# EXERCISE DESCRIPTION
Set down the data below without change, skipping the pictures it holds.

-- GIVEN DATA follows --

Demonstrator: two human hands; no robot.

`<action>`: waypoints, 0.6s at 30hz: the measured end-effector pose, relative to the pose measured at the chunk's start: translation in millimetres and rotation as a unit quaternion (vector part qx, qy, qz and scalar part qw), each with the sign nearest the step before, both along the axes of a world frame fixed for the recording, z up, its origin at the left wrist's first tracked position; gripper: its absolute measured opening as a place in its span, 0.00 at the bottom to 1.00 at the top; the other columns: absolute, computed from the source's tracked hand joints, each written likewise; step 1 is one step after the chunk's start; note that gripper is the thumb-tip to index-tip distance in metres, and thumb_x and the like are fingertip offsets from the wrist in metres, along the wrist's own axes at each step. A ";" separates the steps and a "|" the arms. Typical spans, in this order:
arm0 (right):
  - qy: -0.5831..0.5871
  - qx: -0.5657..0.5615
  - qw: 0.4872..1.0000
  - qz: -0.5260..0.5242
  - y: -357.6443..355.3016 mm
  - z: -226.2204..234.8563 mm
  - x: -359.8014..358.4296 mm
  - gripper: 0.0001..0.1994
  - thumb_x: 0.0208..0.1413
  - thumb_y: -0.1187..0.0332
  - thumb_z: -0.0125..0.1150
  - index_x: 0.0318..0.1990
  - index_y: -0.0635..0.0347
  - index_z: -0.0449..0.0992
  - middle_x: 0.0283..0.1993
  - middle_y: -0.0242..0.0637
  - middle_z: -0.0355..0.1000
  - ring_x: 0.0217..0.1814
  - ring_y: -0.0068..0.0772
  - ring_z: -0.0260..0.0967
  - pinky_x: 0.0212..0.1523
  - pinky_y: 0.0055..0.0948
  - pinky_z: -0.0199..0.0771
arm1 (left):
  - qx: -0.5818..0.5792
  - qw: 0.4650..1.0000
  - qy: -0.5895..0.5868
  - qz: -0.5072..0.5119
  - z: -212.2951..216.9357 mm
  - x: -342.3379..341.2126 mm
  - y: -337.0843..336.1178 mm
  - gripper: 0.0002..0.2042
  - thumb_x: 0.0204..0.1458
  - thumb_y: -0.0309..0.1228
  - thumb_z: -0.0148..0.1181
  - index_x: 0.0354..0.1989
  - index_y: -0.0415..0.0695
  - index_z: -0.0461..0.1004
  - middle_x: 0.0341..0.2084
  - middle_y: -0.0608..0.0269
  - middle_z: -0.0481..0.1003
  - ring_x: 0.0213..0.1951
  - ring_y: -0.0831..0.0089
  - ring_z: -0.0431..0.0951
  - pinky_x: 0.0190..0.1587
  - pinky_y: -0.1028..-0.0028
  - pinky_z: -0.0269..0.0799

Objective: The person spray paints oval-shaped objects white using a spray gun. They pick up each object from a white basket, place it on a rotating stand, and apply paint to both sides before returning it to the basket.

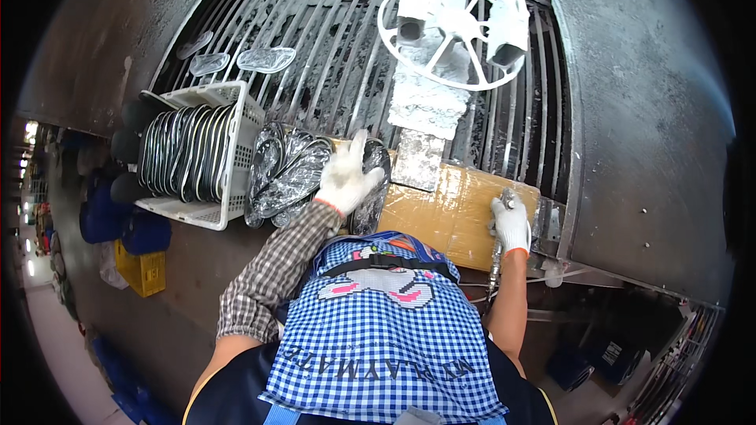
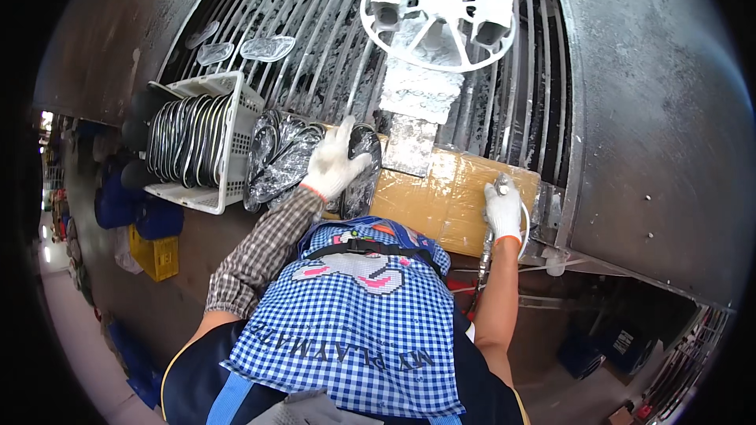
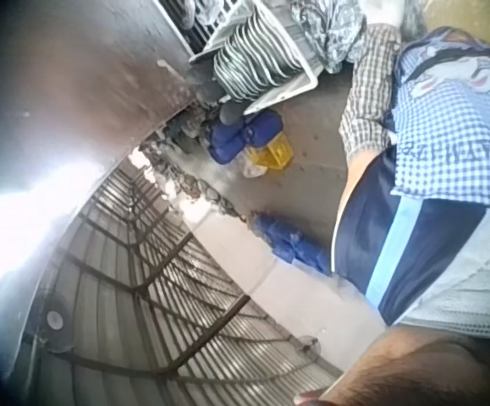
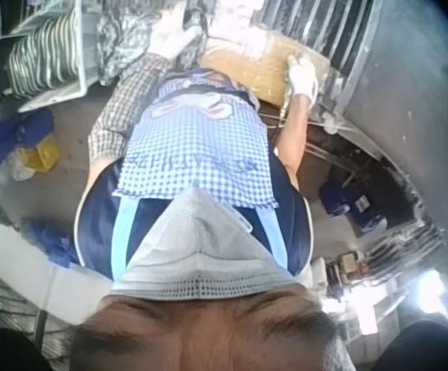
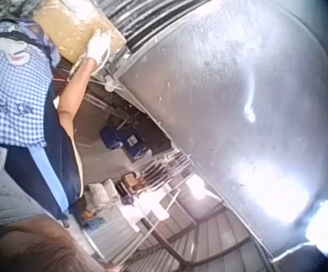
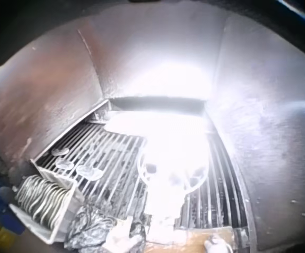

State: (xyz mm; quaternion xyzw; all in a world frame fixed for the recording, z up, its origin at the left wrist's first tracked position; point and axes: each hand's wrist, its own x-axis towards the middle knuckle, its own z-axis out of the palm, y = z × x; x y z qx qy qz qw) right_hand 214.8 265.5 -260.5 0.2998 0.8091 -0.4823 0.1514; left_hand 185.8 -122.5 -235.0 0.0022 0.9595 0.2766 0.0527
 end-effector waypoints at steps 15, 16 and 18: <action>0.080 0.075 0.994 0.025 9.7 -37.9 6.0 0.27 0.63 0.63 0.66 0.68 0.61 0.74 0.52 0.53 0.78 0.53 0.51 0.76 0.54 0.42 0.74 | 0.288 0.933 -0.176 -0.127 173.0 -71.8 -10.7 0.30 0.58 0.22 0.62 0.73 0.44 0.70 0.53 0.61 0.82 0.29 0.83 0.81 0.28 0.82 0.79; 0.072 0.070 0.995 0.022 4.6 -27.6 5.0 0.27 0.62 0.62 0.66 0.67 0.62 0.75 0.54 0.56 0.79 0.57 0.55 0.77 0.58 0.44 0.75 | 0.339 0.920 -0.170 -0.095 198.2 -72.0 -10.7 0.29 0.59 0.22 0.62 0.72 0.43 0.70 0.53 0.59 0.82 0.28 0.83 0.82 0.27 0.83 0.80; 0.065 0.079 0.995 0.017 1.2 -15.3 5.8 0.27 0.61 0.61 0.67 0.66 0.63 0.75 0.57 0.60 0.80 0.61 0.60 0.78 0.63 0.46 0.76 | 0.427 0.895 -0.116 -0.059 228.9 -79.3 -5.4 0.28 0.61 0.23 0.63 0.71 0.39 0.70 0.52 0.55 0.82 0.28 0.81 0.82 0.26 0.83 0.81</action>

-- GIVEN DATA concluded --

# SOLUTION FOR THIS EXERCISE
Demonstrator: two human hands; no robot.

`<action>`: waypoints, 0.6s at 30hz: the measured end-effector pose, relative to the pose measured at the chunk's start: translation in millimetres and rotation as a unit quaternion (vector part qx, qy, qz and scalar part qw), each with the sign nearest the step before, both along the axes of a world frame fixed for the recording, z up, its origin at the left wrist's first tracked position; gripper: its absolute measured opening as a place in its span, 0.00 at the bottom to 1.00 at the top; the other columns: absolute, computed from the source's tracked hand joints, each written likewise; step 1 is one step after the chunk's start; note that gripper is the thumb-tip to index-tip distance in metres, and thumb_x and the like are fingertip offsets from the wrist in metres, along the wrist's own axes at each step. A ";" separates the steps and a "|" the arms. Typical spans, in this order:
arm0 (right):
  - qy: -0.5831..0.5871
  - qx: -0.5657..0.5615
  - qw: 0.4872..1.0000
  - qz: -0.5260..0.5242
  - y: -357.6443..355.3016 mm
  - z: -226.2204..234.8563 mm
  - x: -359.8014..358.4296 mm
  - gripper: 0.0001..0.1994
  - thumb_x: 0.0208..0.1413
  - thumb_y: -0.1187..0.0332
  - thumb_z: -0.0125..0.1150
  - index_x: 0.0318..0.1990
  - index_y: -0.0635..0.0347
  - index_z: -0.0449..0.0992
  - middle_x: 0.0283..0.1993
  - middle_y: -0.0242..0.0637
  - middle_z: -0.0355..0.1000
  - ring_x: 0.0217..0.1814
  - ring_y: -0.0068..0.0772
  - ring_z: -0.0260..0.0967
  - pinky_x: 0.0212..0.1523
  - pinky_y: 0.0055..0.0948
  - pinky_z: -0.0199..0.0771
arm1 (left):
  - qx: -0.5818..0.5792
  - qw: 0.4650..1.0000
  - qy: -0.5895..0.5868
  - qz: -0.5072..0.5119
  - z: -212.2951..216.9357 mm
  - x: -342.3379..341.2126 mm
  - y: -337.0843..336.1178 mm
  - gripper: 0.0002..0.2042
  - thumb_x: 0.0204..0.1458
  - thumb_y: -0.0309..0.1228
  - thumb_z: -0.0148..0.1181
  - index_x: 0.0354..0.1989
  - index_y: -0.0415..0.0695
  - index_z: -0.0461..0.1004
  - middle_x: 0.0341..0.2084
  - middle_y: -0.0608..0.0269
  - middle_z: -0.0481..0.1003
  - ring_x: 0.0213..0.1951
  - ring_y: -0.0831..0.0089
  - ring_z: -0.0431..0.0951
  - pinky_x: 0.0190..0.1587
  - pinky_y: -0.1028..-0.0028
  - pinky_z: -0.0269..0.0799

Objective: The person spray paints oval-shaped objects white using a spray gun. They pick up each object from a white basket, place it on a rotating stand, and apply paint to both sides before returning it to the basket.


State: (xyz mm; quaternion xyzw; all in a world frame fixed for the recording, z up, its origin at the left wrist's first tracked position; point and axes: each hand's wrist, its own x-axis towards the middle knuckle, its own z-axis out of the palm, y = z × x; x y z qx qy qz qw) right_hand 214.8 265.5 -260.5 0.2998 0.8091 -0.4823 0.1514; left_hand 185.8 -122.5 -235.0 0.0022 0.9595 0.2766 0.0527
 end-effector waypoints at steps 15, 16 and 18: <action>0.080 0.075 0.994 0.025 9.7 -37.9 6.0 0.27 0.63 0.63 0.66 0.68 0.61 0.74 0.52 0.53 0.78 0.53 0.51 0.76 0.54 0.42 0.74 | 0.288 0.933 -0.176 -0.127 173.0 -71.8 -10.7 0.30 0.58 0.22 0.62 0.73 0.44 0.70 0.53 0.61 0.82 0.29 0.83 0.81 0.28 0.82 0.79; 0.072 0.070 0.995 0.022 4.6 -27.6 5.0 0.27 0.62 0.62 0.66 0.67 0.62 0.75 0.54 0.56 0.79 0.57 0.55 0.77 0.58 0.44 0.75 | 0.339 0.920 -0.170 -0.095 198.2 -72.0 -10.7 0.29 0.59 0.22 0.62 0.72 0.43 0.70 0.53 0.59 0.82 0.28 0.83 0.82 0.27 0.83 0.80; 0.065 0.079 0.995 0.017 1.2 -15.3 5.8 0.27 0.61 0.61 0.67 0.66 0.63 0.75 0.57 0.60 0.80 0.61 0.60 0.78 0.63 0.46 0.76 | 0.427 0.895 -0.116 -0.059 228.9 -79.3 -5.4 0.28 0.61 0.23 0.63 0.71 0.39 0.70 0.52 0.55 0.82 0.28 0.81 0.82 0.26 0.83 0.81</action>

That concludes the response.